Written and Directed by Alice Wu

Saving Face is a story set in a tight-knit Chinese community in the neighborhoods of New York City about a family dealing with the issues of love and family responsibility. Wil (Michelle Krusiec) is an attractive, twenty-something doctor who has to frequent social functions at the request of her widowed mother, Ma (Joan Chen), in the hopes of finding a good Chinese husband. The plan backfires because Wil, a closeted lesbian, meets a lovely ballet dancer named Vivian (Lynn Chen) there. They began a secret affair, in part because Vivian is the daughter of Wil’s boss. Life becomes even more hectic for Wil when she comes home one night to find Ma on the steps of her apartment building because Ma’s father, who is shamed by the fact that Ma is pregnant and won’t say by whom, has kicked her out. Both women learn from each other as they are forced to make decisions about whether they should follow their hearts or the rules of their society.

I didn’t enjoy Saving Face, but it is not a bad movie; the problem is that the stories are too familiar and have been better presented in other works, such as Lee’s The Wedding Banquet. It was no surprise when I learned that Wu wrote the screenplay in a week because while there were a number of interesting conflicts, the situations aren’t mined for all they could offer and the resolutions are resolved too smoothly. Also, the emotions of all the characters are very restrained, which might be because we are dealing with Chinese culture, but that keeps the viewer distant and disengaged. I had no emotional investment in the characters, so the outcomes didn’t matter.
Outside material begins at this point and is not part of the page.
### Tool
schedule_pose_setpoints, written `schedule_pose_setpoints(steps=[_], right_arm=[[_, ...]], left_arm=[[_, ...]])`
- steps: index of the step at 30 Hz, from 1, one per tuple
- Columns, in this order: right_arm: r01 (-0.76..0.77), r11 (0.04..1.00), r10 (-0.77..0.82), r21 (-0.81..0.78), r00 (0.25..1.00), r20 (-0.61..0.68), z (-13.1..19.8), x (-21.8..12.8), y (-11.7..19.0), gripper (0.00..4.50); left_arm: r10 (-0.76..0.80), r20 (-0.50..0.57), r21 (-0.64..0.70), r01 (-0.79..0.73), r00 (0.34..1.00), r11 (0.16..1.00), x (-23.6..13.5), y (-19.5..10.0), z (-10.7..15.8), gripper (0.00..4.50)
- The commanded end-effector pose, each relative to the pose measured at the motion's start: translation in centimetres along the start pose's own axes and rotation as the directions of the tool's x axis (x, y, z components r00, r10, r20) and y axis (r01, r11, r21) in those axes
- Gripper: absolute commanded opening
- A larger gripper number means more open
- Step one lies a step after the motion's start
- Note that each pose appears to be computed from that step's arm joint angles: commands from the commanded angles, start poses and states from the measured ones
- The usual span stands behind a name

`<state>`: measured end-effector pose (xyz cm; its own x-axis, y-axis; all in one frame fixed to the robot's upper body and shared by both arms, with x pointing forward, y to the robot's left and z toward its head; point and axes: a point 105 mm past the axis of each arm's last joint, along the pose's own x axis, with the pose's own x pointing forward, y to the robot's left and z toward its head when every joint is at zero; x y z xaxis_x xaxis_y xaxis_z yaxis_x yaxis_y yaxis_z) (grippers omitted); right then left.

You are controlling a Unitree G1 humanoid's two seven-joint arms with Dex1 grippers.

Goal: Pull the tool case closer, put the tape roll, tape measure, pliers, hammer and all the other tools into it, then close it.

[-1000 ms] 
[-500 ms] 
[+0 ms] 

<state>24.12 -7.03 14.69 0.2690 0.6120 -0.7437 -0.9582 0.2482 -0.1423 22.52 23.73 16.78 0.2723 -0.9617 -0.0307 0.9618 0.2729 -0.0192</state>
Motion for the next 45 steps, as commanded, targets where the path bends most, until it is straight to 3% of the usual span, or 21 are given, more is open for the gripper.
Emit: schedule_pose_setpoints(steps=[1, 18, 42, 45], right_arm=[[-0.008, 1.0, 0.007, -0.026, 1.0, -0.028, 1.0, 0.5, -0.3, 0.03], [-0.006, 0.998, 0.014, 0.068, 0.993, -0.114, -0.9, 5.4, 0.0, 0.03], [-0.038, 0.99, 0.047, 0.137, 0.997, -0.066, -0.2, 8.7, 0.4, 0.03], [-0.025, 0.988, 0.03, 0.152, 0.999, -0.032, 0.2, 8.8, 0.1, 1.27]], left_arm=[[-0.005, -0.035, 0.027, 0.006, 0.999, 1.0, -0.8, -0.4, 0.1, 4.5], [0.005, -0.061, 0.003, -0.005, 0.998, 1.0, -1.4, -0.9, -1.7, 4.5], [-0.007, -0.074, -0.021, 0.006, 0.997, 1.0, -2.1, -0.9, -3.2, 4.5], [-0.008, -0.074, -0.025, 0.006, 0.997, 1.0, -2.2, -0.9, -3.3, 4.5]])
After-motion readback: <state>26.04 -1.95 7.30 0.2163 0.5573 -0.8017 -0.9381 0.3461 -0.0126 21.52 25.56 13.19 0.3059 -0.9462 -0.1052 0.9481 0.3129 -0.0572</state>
There was great potential with the setting and characters to offer insight into Chinese-American society and the lesbians who find themselves a part of it, but the movie failed to offer anything new on either front. There was nothing uniquely Chinese about the characters, so they could have been people of any nationality. The relationship between Wil and Vivian wasn’t explored fully. If they had been a heterosexual couple of different races, the film would have been the same. The movie has only one sex scene, yet it should still help foreign sales when the producers mention that the movie has topless Asian lesbians kissing, but there is no more exploration of their sexuality, so if that is what the viewer is looking for, they are going to be just as disappointed as the people who searched the Internet for “topless Asian lesbians kissing” and find only my review.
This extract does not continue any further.